Kids Corner


Say "Haan Ji" To The Punjabi Tee




If you used popular films as a reference, you wouldn't believe that Sikhs need to be taught or told how to be proud of who they are. Singh, after all, is King.

But a Sikh couple in the United Kingdom is making a livelihood out of helping the community to hold on to its roots and pride. 

The punjabification of Bollywood films has made sure your vocabulary is packed with enough stock phrases to make sure you don't get lost in Chandigarh. But "Loung da Lashkara" and "Saadi Gulli" don't turn you into cultural connoiseurs, argue husband and wife team, Harinder Singh and Kirandeep Kaur.

"We believed that people from the community were moving away from their roots. Punjabi is hardly spoken nowadays [in these parts], and that's sad because our culture is rich," says Kirandeep Kaur, Product Development Manager at "1469", a novel T-shirt manufacturing firm which relies on Sikh and Punjabi symbols, slogans and graphics.   

Their firm, Traditional Values, has been manufacturing T-shirts for corporates for over two decades, but 1469 was born five years ago and was named after the year in which the Founder of Sikhism and the first of the Ten Sikh Gurus, Guru Nanak, was born.   

The 1469 range includes tees for kids, men and women in sizes XS to 3XL. Designs vary from hoodies to slogan tees available in a rainbow of hues.

"We sell to a lot of young customers, but we also have a slightly older lot pick up our polo T-shirts with embroidered signage," says Kirandeep over the phone from the United Kingdom.

The label also stocks traditional Punjabi phulkari embroidered scarves, and handicrafts decorated with quotes in Punjabi.

While the initiative stands for giving a fashionable spin to cultural roots, 1469 picks up a cause when it deems it fit.

Post 9/11 atacks, hate crimes were reported in the U.S. against Sikh-Americans. To an ignorant American, a turban - any turban, including a Sikh turban - signified the Taliban or Al Qaida, and was considered a threat.

"We released a series of tees with the slogan, 'Proud By Birth, Sikh By Choice.' They were sold at airports and were statement-making pieces," Kirandeep recalls.

While their customer base is scattered across the globe, the goods are manufactured in Delhi. 

"We have a large client base in the United Kingdom. Punjabi Roots, a shop in Birmingham, stocks our range. In Spain, Best of India retails the 1469 line. We sell in Mexico too."

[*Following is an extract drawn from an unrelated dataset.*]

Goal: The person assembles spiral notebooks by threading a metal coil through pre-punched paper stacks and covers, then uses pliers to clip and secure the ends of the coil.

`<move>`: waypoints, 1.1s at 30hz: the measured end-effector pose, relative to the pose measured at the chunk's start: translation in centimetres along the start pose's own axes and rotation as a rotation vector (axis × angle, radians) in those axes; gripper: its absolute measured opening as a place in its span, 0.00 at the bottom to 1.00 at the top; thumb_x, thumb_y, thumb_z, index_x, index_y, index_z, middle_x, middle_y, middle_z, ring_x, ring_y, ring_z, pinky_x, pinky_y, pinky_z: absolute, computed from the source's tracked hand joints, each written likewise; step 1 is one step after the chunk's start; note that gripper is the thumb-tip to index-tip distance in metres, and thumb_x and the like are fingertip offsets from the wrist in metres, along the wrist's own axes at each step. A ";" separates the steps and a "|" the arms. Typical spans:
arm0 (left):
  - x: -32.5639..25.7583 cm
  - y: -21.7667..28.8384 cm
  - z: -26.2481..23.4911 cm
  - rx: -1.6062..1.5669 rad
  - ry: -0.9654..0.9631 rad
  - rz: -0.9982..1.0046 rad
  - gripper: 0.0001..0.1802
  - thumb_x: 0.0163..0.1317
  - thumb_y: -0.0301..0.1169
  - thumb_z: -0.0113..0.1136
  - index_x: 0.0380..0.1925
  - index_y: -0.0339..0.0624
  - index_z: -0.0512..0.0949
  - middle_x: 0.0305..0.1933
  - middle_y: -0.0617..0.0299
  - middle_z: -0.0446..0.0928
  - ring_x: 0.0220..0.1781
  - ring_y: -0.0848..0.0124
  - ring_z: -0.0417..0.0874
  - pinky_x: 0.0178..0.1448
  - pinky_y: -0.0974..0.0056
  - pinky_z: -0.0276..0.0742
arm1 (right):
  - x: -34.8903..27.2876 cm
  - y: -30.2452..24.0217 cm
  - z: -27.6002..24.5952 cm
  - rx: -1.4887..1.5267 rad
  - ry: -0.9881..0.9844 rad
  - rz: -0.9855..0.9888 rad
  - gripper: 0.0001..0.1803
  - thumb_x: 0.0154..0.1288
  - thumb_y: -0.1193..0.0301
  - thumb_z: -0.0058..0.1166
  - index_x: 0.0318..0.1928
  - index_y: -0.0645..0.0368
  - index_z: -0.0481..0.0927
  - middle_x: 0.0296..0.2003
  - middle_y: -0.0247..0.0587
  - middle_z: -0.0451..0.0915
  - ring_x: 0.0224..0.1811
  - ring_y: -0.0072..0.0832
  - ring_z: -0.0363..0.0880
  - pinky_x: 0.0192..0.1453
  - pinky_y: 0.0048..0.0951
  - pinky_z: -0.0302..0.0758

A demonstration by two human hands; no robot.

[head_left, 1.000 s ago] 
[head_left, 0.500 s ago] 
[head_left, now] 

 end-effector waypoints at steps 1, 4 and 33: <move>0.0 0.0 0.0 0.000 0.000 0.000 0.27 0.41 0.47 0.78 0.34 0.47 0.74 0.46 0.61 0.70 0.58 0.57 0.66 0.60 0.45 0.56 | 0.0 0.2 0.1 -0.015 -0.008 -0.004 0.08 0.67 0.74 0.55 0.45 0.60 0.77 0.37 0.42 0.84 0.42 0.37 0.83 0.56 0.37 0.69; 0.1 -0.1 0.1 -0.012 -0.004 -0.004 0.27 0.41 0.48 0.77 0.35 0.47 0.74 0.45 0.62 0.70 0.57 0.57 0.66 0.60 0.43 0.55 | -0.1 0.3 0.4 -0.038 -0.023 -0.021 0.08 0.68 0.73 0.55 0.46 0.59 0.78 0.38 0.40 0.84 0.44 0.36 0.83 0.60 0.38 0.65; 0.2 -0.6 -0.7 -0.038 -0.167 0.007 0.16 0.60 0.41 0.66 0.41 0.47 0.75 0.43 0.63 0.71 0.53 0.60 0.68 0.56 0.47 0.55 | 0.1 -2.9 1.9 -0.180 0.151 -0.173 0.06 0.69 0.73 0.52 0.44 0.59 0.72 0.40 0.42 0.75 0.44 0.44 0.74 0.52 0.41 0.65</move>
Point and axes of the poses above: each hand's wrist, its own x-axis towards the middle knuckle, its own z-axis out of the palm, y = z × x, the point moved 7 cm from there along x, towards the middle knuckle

While the guys can strut macho-like in tees that carry locomotive designs like the tractor, auto-rickshaw and the Bullet motor-cycle - sporting slogans like "Chak de Phatte", "The Mighty Singh", and "99% Shareef"  - the women can strut their stuff with tees that read "KAURageous", "Nakhre Vakhre", and "Jugni". 

A popular slogan, "Sava Lakh," translates to "125,000", referring to the belief that a single true Sikh is the equivalent of 125,000!  

Sardar Bhagat Singh, the great icon who single-handedly captures the spirit of the struggle for independence from the British, is remembered on a tee by his famous call to revolution, "Inquilab Zindabad!"   

"Chak de Phatte," according to, loosely translates into "Pick Up The Floor-Boards!" and is a popular Sikh war cry. The origins of the phrase lie in times when Sikh warriors ("Sant-Sipahi" - Saint-Soldiers) would cross canals and assault Mughal camps in a blitzkrieg attack. While escaping, they would dismantle any temporary bridges constructed by them (with 'phatte' - planks)  to prevent the enemy from following them. The phrase later acquired the meaning, "Complete The Route", and is now also used to imply, "Bring The House Down!"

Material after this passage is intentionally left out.